The U.S. is now engaged in a slow, painstaking effort to reconstitute the Iraqi military under new training. It will take years before the Iraqis will be able to fully defend their country on their own. John Murtha says that our departure would in effect take the wind out of the sails of the insurgency. He recommends that we leave in short order while maintaining troops in nearby countries to deal quickly with any military emergencies. If this conflict is primarily about our presence, would you agree with Murtha that, with our departure, the Iraqi people would turn on both the insurgents and the terrorists?
First, our military presence in Iraq, indeed, has proven to be a magnet for Islamist terrorists, both foreign and Iraqi. It also has galvanized an insurgency by other disparate groups opposed to the U.S. presence. To Islamist radicals, the U.S. intervention in Iraq has some parallels to that by the Soviets in Afghanistan during the 1980s. In their eyes, foreign, non-Muslim aggressors must be bled and defeated -- cause for jihad, or holy war. Many of the foreign Islamists saw action in Afghanistan, then Bosnia, before going to Iraq. While withdrawal of our troops would remove a large and attractive target for these fighters, it would not end fighting against the government we would have left in place nor between ethnic/religious groups.
Would the Iraqi people turn against the insurgents? This is hard to predict. Many Iraqis already have been turning against them in increasing numbers. But the internal picture is very complex. For example, many Sunnis would carry on their fight against a Shia-dominated government. Others, however, are now joining in the political process. For their part, the Kurds have proven to be consistent and effective opponents to terrorists. My guess is that, following American withdrawal, we would see years of continued fighting, likely slackening off gradually as the new, popularly-elected government took hold and became stronger and more effective. The Iraqi armed forces, however, have a long way to go to make that happen without U.S. troop presence to back them up.

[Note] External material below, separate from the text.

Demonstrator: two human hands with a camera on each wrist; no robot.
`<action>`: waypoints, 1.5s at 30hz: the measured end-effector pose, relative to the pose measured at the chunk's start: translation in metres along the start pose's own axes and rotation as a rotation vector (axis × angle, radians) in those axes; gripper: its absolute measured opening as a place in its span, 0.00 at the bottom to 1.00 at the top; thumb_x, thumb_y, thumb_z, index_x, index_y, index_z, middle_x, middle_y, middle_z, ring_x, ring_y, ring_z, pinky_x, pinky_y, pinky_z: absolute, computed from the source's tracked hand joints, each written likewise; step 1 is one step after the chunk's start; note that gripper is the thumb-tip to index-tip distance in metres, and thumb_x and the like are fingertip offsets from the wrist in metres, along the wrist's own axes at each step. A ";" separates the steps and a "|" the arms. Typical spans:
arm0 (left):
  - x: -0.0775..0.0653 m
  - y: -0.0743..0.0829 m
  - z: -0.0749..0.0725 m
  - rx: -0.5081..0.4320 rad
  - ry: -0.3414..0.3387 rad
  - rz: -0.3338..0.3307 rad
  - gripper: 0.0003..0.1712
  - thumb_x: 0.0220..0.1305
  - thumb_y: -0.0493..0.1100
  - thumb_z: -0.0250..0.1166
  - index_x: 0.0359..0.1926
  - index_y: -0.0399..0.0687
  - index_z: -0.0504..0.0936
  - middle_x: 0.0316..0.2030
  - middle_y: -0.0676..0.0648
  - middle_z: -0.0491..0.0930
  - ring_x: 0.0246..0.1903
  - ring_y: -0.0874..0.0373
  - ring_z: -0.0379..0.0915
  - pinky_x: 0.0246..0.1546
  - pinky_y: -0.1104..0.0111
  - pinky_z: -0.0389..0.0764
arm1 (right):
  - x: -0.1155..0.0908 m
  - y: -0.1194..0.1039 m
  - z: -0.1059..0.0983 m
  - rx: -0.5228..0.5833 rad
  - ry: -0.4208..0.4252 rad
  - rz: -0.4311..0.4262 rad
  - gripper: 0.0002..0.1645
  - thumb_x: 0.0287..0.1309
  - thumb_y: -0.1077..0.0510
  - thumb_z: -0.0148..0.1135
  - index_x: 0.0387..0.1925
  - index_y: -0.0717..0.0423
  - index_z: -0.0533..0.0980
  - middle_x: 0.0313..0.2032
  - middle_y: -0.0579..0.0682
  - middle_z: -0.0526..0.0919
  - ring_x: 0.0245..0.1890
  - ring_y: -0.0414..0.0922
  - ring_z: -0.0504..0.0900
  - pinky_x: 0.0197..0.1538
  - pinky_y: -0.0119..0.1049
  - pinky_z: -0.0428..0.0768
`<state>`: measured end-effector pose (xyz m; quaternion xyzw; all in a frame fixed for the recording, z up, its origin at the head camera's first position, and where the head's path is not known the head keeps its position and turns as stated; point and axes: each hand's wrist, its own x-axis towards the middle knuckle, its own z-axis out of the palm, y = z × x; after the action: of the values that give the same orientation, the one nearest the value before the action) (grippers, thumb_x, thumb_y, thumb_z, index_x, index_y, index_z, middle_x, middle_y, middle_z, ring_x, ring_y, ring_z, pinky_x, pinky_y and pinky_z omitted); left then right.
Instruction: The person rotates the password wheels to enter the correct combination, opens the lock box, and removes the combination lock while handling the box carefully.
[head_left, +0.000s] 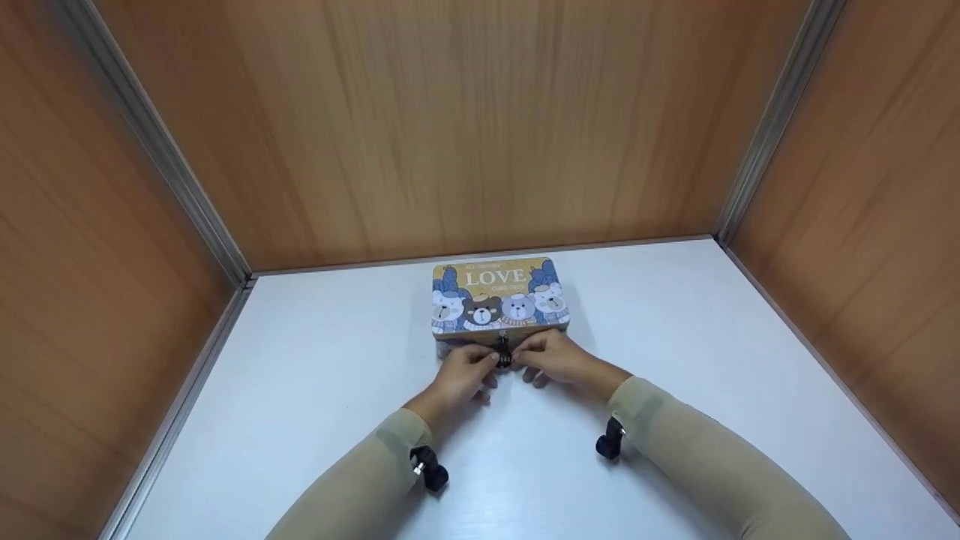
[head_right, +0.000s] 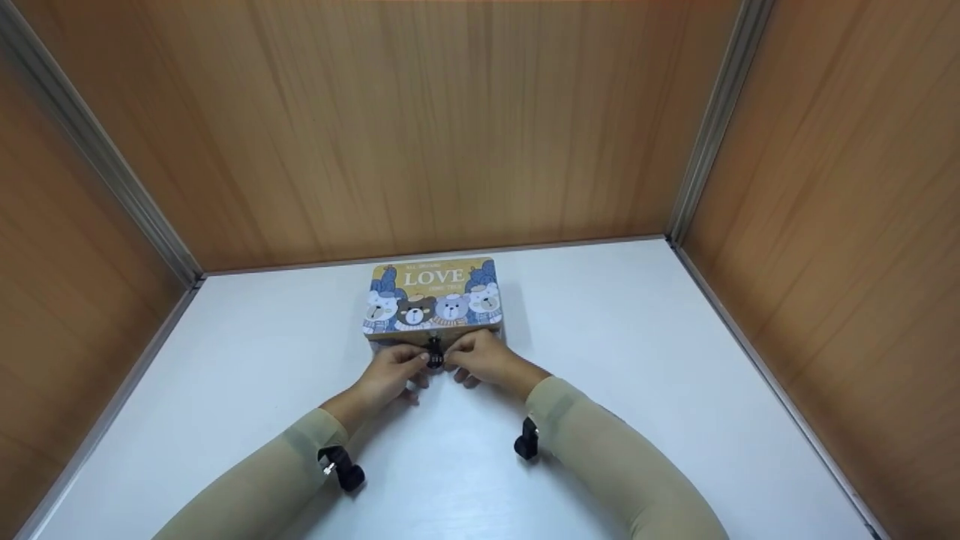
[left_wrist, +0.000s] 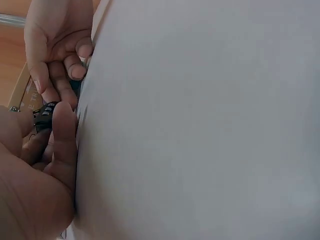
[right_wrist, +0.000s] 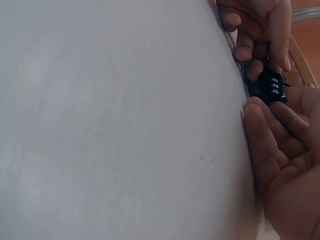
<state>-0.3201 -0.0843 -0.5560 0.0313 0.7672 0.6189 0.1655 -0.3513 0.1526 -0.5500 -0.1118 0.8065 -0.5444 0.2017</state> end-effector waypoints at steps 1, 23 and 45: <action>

But predictions are the province of Nostradamus and I don't think he said anything about Iraq. The next year will be crucial for the success or failure of the American effort and for a new Iraqi government.
I served 2 years in the military and was supposedly prepared for battle after 2 months of basic training. A lot has been said about the lack of military preparedness of the Iraqi military. By comparison, how much training did our troops receive prior to battle in WW2, Vietnam, and Korea? Why wouldn't one expect that they are long overdue in taking over responsibility in a land familiar to them in every conceivable way?
Basic training lasted 6-13 weeks, depending on service branch and any add-on training after boot camp. If you are referring to the Iraqi military, the reason they aren't prepared to take over full responsibility for defense is due in large part to the fact that the U.S., under former U.S. administrator, Paul Bremer, basically dissolved Saddam's forces. The leadership was gutted as a result of Bremer's order that no Baath party members could stay on.